In our tests the Outland X 10x50 provided decent clarity in a very narrow range: essentially from 13 feet away (the minimum focus distance) to about 50 feet away. In this range it was fairly easy to get things into a crisp focus, and the image looked fairly clear. However, even in this ideal range some of the details faded away. For example, in one test were were easily able to make out drops of sap on tree bark with most binoculars. However, while Outland X 10x50 made the bark look relatively crisp and clear, those drops of sap were not nearly as apparent.
Beyond that ideal range of 13-50 feet, the Outland X 10x50's clarity dropped off precipitously in our tests. When focusing in on more distant objects the image became very flat, with seemingly only a very thin layer of leaves on a distant tree in focus, while most remained blurry. At distance there also tended to be a lot of blurring around the edges of the image, again making everything look dull and somewhat distorted. For example, when looking at a Great Blue Heron at about 200 feet we were able to make out its head plumes with most of our 8x magnification binoculars, but even with the 10x magnification of the Outland X 10x50 the bird was barely recognizable.

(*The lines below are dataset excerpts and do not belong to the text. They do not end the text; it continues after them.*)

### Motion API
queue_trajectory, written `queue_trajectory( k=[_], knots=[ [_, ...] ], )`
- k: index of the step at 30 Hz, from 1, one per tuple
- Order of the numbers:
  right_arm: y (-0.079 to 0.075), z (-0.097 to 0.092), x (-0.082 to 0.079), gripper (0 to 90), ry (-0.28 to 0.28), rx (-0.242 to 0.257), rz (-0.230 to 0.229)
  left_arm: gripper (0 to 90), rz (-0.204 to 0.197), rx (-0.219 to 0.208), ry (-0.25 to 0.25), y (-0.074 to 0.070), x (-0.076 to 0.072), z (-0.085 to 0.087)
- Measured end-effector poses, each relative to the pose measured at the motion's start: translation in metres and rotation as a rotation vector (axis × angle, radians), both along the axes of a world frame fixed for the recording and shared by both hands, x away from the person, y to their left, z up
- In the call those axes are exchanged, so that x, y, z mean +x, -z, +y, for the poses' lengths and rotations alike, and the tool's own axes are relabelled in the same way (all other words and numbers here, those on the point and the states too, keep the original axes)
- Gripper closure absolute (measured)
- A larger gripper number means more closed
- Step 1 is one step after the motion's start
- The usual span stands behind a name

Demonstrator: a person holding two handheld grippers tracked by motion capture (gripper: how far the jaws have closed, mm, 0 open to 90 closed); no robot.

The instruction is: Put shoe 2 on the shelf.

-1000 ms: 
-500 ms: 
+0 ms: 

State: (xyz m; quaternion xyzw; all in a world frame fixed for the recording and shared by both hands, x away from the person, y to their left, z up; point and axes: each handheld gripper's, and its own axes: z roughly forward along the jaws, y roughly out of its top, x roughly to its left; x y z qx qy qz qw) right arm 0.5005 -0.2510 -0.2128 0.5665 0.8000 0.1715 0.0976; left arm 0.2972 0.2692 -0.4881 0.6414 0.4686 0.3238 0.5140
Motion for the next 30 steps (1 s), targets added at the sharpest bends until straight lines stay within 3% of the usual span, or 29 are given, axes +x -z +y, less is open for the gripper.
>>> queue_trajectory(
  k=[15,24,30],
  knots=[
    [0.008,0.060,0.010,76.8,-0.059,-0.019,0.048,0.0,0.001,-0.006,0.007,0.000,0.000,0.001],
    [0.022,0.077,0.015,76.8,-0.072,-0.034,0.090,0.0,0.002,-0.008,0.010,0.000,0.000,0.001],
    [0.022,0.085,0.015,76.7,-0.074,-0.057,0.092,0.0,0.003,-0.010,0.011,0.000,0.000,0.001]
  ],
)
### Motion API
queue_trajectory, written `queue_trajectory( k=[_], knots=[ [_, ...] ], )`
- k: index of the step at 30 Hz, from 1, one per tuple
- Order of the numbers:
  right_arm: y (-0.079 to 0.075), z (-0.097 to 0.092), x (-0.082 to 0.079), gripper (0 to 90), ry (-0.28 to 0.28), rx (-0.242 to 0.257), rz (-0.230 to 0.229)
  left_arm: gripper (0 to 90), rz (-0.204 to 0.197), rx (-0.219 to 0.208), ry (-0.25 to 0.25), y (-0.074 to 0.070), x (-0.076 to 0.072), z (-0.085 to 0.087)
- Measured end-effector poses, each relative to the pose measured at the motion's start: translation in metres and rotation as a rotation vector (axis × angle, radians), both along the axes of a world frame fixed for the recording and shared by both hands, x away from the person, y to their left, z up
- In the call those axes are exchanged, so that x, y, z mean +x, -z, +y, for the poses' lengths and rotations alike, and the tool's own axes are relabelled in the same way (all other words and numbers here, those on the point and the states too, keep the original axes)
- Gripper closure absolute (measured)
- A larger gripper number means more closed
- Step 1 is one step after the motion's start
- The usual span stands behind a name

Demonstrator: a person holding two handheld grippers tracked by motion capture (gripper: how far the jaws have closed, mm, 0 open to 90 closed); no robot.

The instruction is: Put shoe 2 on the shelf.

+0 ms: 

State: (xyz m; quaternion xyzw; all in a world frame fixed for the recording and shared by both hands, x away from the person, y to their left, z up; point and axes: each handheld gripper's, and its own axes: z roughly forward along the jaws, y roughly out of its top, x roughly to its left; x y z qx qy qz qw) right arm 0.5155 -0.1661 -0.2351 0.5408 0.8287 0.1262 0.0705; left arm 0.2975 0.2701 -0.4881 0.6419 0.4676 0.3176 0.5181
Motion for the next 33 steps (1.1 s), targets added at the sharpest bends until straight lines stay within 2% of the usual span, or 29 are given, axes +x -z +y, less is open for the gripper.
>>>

The larger than average 50mm objective lenses of the Outland X 10x50 do their job here. Images stayed looking bright well into dusk and in poor lighting conditions in our tests. However, that extra brightness did little to compensate for the binoculars' lack of clarity. Also, though these bins produce a very bright image, the lack of quality glass did become apparent in this test, as many of the smaller 42mm models with better glass were able to produce equal or brighter images.
Ease of Adjustment
For the most part, the Outland X 10x50 is fairly easy to adjust. The eyecups have 4 different depth settings and easily click into each one. The middle hinge is a bit stiff, but not so much so that's it's hard to adjust the distance between the barrels. The diopter is also stiff, but once you get it moving it's not too hard to adjust. The focus knob is also surprisingly supple for bins of this price, but that comes with one big caveat.
The smooth action of the focus knob makes it easy to get things into focus in that idea 13-50 foot range. However, once you get beyond that range and the image starts to flatten, it is incredibly hard to get things to look focused. When looking at far away objects we found ourselves constantly tinkering with the focus knob because it just didn't seem like the image was as clear as it should have been. The root of this problem lies in the bins' lack of clarity, but it largely manifests itself as an ease of adjustment issue as well.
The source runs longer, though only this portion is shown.